Netanyahou convoque des représentants de pays opposés à la colonisation

Le premier ministre israélien Benjamin Netanyahou
Photo: Gil Cohen-Magen Agence France-Presse Le premier ministre israélien Benjamin Netanyahou
Jérusalem — Le premier ministre israélien Benjamin Netanyahou a rencontré dimanche soir l’ambassadeur américain Daniel Shapiro, deux jours après l’adoption à l’ONU, grâce à l’abstention américaine, d’une résolution défavorable à Israël, a-t-on appris de source officielle.

Ce texte voté vendredi exhorte Israël à « cesser immédiatement et complètement toute activité de colonisation en territoire palestinien occupé, dont Jérusalem-Est » et affirme que les colonies « n’ont pas de valeur juridique ».

Pour la première fois depuis 1979, les États-Unis n’ont pas mis leur veto à une résolution du Conseil de sécurité sur la colonisation israélienne alors qu’ils soutenaient jusque-là Israël sur ce dossier extrêmement sensible, permettant l’adoption de ce texte.

Interrogé dimanche sur CNN sur l'opportunité de cette rencontre alors que l'administration actuelle américaine de Barack Obama cède le pouvoir le 20 janvier, le porte-parole du Premier ministre israélien, David Keyes, a répondu que ce n'était « pas une perte de temps. C'est un message très important à envoyer à ceux qui pensent que le Mur des Lamentations est un territoire occupé illégalement ».

Des représentants de 10 des 14 pays membres du Conseil de sécurité ayant voté pour le texte ont également été convoqués dimanche au ministère israélien des Affaires étrangères, a indiqué à l’AFP son porte-parole Emmanuel Nahshon.

Le Venezuela, la Malaisie, le Sénégal et la Nouvelle-Zélande — qui ont réclamé le — n’ont pas été convoqués car ces pays soit n’ont pas de relations diplomatiques avec Israël soit n’ont pas de représentation dans l’État hébreu.

Parmi les représentants étrangers convoqués, seul l’ambassadeur américain a eu Benjamin Netanyahou, qui gère le portefeuille de ministre des Affaires étrangères en plus de sa fonction de chef de gouvernement, comme interlocuteur, a-t-on appris de source officielle.

Aucun détail sur le contenu de la rencontre n’a été communiqué.

Résolution «biaisée et honteuse»
Même si la résolution ne prévoit pas de sanctions contre Israël, les responsables israéliens craignent qu'elle ne facilite les poursuites devant la Cour pénale internationale et n'encourage des sanctions contre les produits des colonies.

Après le vote à l’ONU, M. Netanyahou avait vivement réagi, qualifiant la résolution de « biaisée et honteuse ».

M. Netanyahou, qui entretient des relations notoirement exécrables avec le président Obama, s’en est pris à son gouvernement, qu’il a accusé d’avoir fait « un coup anti-israélien honteux aux Nations unies ».

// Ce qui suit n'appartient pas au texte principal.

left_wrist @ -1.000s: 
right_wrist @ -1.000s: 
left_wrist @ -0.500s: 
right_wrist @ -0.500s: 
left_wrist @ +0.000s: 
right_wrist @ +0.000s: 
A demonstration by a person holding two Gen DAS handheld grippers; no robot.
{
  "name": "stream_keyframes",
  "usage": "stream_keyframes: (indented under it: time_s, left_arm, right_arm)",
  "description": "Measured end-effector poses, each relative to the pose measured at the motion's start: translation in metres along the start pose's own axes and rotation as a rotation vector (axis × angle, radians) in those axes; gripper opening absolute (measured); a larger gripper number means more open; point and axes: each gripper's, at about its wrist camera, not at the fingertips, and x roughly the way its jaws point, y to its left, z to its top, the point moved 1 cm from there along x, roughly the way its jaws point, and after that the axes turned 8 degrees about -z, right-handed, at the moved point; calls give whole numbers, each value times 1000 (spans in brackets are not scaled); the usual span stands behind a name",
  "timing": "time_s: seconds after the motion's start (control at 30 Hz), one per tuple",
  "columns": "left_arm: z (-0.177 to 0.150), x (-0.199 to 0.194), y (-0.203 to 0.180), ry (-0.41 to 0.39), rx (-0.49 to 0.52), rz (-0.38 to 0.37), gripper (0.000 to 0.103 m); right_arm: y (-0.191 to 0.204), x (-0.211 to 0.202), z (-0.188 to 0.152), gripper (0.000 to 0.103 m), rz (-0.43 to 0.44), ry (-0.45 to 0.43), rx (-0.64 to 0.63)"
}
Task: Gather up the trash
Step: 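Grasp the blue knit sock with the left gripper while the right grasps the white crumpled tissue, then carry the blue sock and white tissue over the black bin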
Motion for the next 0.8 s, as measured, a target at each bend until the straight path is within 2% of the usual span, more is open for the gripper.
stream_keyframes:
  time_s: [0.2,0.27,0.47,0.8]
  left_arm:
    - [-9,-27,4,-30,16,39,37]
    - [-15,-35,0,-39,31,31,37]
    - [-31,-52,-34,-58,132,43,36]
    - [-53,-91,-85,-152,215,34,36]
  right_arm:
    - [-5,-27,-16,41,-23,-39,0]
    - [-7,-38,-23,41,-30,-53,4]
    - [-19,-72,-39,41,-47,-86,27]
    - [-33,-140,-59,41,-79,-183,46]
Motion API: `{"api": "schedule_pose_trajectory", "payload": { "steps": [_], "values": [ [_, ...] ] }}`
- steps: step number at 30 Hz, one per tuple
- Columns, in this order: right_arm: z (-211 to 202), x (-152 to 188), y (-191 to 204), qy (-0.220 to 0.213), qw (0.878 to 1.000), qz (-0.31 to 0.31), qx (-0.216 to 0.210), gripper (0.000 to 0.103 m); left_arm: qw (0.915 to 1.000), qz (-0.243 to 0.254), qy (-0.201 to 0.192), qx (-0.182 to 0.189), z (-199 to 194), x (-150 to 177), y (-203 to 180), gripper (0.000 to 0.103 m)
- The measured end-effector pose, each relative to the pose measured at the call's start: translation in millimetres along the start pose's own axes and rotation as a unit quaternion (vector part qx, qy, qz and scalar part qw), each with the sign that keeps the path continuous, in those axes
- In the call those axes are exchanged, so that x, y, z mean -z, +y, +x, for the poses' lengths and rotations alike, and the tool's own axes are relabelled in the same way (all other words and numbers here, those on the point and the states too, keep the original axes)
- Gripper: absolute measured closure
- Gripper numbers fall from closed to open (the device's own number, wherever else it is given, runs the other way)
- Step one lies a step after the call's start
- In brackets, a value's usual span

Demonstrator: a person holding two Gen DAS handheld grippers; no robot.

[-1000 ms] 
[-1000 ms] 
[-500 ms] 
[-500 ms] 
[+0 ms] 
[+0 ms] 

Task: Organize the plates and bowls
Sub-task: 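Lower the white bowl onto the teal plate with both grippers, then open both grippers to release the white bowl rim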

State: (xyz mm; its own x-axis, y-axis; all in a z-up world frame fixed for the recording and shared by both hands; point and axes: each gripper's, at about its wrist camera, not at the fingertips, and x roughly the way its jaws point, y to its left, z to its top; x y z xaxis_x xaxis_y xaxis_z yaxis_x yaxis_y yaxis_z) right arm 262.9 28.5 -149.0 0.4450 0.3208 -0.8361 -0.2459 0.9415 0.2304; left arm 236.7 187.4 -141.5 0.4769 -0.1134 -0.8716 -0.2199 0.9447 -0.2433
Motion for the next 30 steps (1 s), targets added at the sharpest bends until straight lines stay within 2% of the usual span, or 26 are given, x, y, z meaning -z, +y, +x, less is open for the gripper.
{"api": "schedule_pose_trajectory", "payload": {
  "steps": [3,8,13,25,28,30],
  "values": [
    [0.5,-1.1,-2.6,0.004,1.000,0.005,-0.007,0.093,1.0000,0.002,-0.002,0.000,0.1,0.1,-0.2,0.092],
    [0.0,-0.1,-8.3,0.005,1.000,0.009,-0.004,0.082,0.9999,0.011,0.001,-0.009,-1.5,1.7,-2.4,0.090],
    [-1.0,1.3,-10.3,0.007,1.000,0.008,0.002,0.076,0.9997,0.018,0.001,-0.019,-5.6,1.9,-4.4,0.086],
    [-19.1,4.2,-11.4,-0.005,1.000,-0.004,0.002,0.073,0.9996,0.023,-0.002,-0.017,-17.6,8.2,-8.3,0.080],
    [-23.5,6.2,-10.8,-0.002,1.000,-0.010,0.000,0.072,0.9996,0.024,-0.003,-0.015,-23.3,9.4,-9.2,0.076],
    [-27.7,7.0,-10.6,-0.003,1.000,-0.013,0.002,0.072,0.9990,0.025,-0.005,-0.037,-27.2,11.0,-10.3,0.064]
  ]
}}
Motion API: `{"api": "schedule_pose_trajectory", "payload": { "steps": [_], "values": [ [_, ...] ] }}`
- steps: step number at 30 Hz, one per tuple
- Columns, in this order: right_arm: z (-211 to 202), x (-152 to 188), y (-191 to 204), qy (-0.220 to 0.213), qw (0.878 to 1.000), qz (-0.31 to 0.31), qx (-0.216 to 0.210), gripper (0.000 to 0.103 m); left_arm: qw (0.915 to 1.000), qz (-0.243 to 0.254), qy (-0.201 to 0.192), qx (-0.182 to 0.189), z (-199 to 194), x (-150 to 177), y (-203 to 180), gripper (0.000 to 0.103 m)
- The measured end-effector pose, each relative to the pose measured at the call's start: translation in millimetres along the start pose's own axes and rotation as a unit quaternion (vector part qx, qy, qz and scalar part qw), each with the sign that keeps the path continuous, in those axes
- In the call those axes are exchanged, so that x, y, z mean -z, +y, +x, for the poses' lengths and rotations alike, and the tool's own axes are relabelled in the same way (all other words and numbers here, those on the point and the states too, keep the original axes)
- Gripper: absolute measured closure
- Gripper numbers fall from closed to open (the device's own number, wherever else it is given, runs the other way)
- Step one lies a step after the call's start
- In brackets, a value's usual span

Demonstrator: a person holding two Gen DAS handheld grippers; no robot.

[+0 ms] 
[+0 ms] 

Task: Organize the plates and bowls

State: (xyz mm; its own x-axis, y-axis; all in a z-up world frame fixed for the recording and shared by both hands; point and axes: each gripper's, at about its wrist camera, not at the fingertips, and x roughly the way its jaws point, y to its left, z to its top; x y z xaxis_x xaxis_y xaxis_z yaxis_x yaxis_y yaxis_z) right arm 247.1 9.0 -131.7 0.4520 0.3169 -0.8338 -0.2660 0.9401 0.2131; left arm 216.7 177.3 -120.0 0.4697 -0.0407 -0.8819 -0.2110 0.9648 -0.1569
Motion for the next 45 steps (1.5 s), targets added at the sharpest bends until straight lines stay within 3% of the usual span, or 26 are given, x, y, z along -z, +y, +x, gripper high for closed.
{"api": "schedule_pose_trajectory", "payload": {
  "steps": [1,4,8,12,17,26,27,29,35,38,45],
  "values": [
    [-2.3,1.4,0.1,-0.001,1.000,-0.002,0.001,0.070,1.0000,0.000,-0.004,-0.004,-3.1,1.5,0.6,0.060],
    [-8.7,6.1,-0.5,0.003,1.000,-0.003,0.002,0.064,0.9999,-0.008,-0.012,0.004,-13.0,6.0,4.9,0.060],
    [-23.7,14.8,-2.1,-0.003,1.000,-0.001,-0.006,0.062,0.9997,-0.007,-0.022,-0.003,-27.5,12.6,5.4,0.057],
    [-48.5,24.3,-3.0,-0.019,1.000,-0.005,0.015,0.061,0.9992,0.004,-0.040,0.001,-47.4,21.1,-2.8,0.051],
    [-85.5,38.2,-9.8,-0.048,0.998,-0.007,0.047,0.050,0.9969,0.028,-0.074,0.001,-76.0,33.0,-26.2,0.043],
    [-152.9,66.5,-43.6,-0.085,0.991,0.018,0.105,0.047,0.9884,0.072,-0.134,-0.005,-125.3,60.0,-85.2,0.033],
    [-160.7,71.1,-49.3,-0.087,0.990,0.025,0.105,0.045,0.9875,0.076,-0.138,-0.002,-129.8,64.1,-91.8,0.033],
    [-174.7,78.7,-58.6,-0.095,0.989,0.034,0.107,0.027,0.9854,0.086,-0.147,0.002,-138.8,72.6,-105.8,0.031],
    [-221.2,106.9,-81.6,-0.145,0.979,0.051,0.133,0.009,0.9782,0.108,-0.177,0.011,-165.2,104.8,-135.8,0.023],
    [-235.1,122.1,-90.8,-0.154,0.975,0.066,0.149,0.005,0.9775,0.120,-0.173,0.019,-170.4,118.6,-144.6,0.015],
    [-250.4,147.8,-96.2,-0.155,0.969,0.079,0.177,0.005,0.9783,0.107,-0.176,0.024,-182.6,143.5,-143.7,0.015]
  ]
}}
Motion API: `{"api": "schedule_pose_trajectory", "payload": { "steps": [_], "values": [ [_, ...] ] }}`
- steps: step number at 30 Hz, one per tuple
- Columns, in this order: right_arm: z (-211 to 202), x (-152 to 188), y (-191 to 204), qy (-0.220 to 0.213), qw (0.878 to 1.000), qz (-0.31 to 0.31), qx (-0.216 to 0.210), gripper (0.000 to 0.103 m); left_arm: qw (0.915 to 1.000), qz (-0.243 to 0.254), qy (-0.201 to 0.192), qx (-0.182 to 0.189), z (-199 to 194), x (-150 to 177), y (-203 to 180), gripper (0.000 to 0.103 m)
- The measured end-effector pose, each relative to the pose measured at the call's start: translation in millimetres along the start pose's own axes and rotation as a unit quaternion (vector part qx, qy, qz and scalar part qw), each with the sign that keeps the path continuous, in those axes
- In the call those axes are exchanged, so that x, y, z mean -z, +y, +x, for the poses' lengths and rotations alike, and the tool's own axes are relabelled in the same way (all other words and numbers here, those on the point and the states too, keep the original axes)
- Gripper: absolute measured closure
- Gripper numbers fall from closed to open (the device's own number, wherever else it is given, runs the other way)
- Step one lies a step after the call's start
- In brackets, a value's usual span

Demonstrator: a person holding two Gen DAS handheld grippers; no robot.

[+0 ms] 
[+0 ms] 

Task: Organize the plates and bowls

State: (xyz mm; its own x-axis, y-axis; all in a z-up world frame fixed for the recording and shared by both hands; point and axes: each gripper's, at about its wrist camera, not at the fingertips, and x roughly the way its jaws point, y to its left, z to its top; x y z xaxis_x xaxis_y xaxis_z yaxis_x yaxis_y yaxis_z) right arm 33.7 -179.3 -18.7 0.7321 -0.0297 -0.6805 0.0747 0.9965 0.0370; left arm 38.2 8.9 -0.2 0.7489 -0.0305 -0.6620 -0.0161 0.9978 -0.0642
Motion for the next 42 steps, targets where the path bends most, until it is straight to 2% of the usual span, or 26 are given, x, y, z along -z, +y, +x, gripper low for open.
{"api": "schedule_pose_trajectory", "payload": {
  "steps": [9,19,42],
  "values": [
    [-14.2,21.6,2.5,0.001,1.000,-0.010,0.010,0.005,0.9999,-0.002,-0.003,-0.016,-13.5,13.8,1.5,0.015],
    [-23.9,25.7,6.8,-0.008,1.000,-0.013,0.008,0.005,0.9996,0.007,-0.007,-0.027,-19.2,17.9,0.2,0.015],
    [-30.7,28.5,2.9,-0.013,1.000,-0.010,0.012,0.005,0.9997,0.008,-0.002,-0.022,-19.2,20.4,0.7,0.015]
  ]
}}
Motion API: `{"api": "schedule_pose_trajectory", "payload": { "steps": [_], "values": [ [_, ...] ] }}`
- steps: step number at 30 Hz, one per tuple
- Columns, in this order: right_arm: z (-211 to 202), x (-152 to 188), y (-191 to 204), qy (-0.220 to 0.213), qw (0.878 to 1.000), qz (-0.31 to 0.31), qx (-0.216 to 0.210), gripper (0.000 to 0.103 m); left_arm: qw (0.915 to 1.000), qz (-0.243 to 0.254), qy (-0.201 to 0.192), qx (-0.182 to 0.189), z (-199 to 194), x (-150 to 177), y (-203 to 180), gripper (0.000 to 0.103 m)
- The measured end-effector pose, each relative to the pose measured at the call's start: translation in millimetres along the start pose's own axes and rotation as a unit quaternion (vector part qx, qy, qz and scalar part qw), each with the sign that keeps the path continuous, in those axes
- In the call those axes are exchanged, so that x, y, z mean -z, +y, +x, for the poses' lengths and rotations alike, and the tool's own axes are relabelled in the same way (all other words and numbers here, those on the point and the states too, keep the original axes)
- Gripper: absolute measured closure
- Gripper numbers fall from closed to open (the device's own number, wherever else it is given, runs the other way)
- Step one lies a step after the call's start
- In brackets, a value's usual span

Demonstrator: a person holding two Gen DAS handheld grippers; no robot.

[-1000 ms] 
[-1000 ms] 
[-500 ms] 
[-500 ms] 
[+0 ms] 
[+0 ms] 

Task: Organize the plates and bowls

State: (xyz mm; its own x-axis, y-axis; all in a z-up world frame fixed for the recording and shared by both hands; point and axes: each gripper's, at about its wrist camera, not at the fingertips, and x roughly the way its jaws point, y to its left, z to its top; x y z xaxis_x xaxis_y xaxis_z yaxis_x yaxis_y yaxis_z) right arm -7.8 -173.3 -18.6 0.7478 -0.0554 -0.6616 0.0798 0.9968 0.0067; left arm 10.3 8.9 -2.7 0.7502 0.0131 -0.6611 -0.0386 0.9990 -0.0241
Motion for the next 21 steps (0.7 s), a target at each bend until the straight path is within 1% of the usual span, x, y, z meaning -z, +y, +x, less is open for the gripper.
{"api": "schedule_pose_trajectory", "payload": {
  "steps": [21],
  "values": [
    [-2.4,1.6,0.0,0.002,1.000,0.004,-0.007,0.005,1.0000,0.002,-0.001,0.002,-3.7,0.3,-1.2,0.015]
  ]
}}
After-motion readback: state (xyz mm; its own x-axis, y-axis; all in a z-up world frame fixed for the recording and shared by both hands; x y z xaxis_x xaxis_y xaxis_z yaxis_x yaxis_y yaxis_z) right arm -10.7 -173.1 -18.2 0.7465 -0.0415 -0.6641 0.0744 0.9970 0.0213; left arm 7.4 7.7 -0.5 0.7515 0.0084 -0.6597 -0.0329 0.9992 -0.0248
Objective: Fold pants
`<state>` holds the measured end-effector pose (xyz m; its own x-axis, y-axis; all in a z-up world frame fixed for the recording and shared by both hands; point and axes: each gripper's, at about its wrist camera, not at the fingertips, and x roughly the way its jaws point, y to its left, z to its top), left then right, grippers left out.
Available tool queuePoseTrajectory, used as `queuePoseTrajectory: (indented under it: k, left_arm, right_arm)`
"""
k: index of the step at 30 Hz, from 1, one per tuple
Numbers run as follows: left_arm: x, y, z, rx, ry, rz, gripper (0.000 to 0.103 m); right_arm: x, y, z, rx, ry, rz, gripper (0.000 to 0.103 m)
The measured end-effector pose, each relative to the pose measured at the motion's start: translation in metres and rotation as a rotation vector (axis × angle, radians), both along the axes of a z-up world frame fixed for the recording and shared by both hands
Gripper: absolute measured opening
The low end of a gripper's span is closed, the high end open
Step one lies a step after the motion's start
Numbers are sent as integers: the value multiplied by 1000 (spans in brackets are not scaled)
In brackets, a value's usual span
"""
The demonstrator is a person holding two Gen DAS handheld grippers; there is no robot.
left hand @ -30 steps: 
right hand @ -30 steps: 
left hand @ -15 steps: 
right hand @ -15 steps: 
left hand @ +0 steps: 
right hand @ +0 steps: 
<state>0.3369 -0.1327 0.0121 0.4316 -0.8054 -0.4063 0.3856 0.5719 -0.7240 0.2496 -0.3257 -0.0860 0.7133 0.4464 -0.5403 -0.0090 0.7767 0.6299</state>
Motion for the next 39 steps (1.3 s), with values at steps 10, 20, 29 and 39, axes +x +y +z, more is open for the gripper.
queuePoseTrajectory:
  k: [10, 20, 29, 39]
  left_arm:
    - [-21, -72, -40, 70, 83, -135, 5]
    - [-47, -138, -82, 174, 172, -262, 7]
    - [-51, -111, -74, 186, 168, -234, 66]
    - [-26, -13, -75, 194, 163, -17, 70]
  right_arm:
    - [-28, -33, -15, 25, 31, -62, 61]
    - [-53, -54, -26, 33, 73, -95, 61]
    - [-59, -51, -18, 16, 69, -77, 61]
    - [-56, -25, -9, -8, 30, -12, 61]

Les États-Unis, plus important allié d'Israël, ont traditionnellement servi de bouclier diplomatique à l'Etat hébreu mais, frustrés par des années d'efforts diplomatiques infructueux, ils ont justifié leur abstention par l'impact de la colonisation sur la recherche de la paix au Proche-Orient.

« On ne peut en même temps défendre l'expansion des colonies israéliennes et une solution à deux Etats », comme le fait M. Netanyahou, a déclaré l'ambassadrice américaine aux Nations unies Samantha Power.

Le président américain élu Donald Trump a lui promis qu'après sa prise de fonction, « les choses seraient différentes » à l'ONU.

Illégalité
Les Nations unies considèrent la colonisation comme illégale au regard du droit international et ont appelé à plusieurs reprises Israël à y mettre fin. Malgré cela, des responsables onusiens ont constaté une augmentation des constructions ces derniers mois.

La colonisation est en outre vue par la majeure partie de la communauté internationale comme un frein important au processus de paix, les constructions israéliennes étant effectuées sur des terres qui pourraient appartenir à l’État auxquels les Palestiniens aspirent.

Dimanche soir, Benjamin Netanyahou s'est rendu au mur des Lamentations dans la Vieille ville, à Jérusalem-Est annexée, pour y allumer une bougie de Hanouka (fête des lumières), selon un communiqué de son bureau.

« A la lumière de la décision de l'ONU, j'ai jugé qu'il n y avait pas de meilleur lieu pour allumer une bougie de Hanouka que cet endroit », a affirmé le Premier ministre.

« Cet endroit n'est pas sous occupation, nous n'acceptons pas et n'accepterons jamais cette décision », a-t-il ajouté selon ce communiqué.

Jérusalem-Est, où se trouve le mur des Lamentations, est la partie palestinienne de la ville sainte qu'Israël occupe depuis 1967 et a annexé en 1980.